§ **Requirement**
Copy exactly, and only, the lines from the line containing "The rings of" through the last line of the records below, both included.

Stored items

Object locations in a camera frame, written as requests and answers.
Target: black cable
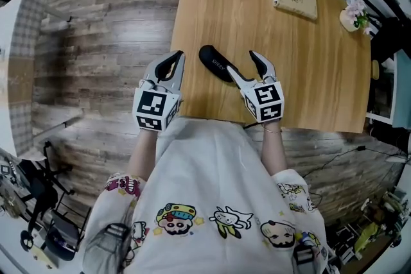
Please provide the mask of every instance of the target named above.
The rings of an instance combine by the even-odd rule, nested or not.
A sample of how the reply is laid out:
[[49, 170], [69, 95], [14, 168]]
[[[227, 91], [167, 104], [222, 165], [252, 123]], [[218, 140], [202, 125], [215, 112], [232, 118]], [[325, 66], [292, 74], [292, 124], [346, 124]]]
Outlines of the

§ **The completed task**
The rings of an instance combine by the even-odd rule, nested or not.
A sample of how the reply is laid out:
[[49, 170], [69, 95], [14, 168]]
[[[227, 91], [167, 104], [222, 165], [252, 123]], [[218, 140], [202, 125], [215, 112], [232, 118]], [[325, 66], [292, 74], [292, 124], [346, 124]]]
Outlines of the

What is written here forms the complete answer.